Ma è possibile usare l’IA per alleviare la solitudine? Per aiutarci a ricordare le persone che ci hanno lasciato? Per elaborare un lutto e ricominciare a vivere?

La pièce immagina un futuro (intorno al 2050) in cui clonare i defunti è diventato normale. Ed è facile intuire le sorti della famiglia di Marjorie, i cui membri muoiono uno dopo l’altro, puntualmente rimpiazzati da copie digitali. Il finale tratteggia un mondo dominato da automi privi di emozioni, ma esperti di storie e debolezze umane. Il tema, molto attuale, della sostituzione degli umani mediante robot lascia così il posto al tema, fantascientifico, del contagio: come se i personaggi, anziché morire, si fossero lentamente trasformati in automi, fantasmi a cui la tecnica è riuscita finalmente a dare un corpo.

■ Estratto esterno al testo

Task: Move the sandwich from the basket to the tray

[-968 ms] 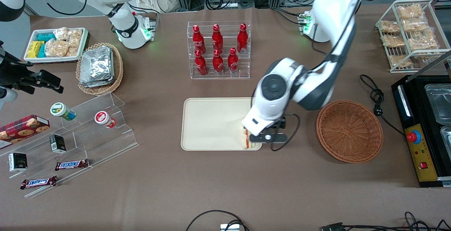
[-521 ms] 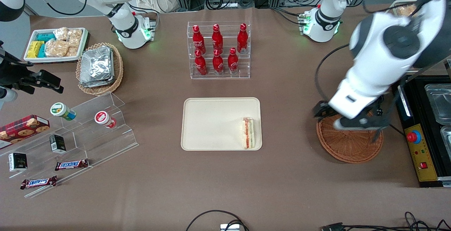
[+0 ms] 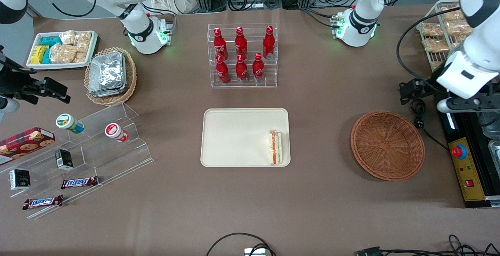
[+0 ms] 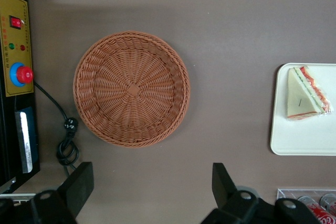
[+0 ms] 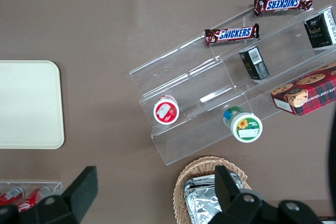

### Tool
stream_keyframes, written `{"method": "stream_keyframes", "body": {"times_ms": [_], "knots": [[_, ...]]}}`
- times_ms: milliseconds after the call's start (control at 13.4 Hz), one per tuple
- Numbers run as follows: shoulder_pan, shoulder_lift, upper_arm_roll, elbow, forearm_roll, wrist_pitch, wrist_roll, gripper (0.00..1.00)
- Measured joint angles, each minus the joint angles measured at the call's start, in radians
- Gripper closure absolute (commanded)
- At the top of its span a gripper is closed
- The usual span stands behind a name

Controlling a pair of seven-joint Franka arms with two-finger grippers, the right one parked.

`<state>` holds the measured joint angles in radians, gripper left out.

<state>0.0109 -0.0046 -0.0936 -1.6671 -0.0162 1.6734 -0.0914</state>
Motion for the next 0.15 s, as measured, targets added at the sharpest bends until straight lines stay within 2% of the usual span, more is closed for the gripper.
{"method": "stream_keyframes", "body": {"times_ms": [149], "knots": [[0.002,-0.002,0.003,-0.001,0.000,-0.007,0.005,0.00]]}}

Francesco Sferrazza Papa, Ivana Monti ed Elena Lietti © Noemi Ardesi

Nell’ultima scena vediamo quindi solo i prime, intenti a rievocare per l’ennesima volta le stesse storie di famiglia, scoprendo ancora dettagli preziosi, lacune da colmare. Si sono imposti gradualmente, parassitando il bisogno dei vivi di ricordare i morti, la fatica di congedarsi da loro, di ricucire un dialogo strappato dalla vita. E adesso tengono la scena come zombi lieti e compiacenti, che al posto delle carni in putrescenza ostentano sorrisi modellati ad arte.

Ma il testo di Harrison non si perde nella critica moralistica delle illusioni alla base di questi prodotti di consumo (per ora fantascientifici). L’autore sembra troppo curioso di indagare i possibili effetti dell’interazione fra uomo e robot, quando quest’ultimo è chiamato a impersonare il caro estinto.

Ecco, per inciso, cosa il teatro può dare alla ricerca etica sull’Intelligenza Artificiale. Pochi strumenti sembrano infatti capaci, come il teatro, di combinare in modo così diretto e coinvolgente la classica interazione uomo-macchina con l’eterno colloquio fra viventi e defunti o, in questo caso, fra sopravviventi e fantasmi reincarnati. La rassegna si conclude mercoledì 20 novembre con la proiezione di Metropolis di Fritz Lang, con live elettronico di Luca Maria Baldini e violino di Eloisa Manera.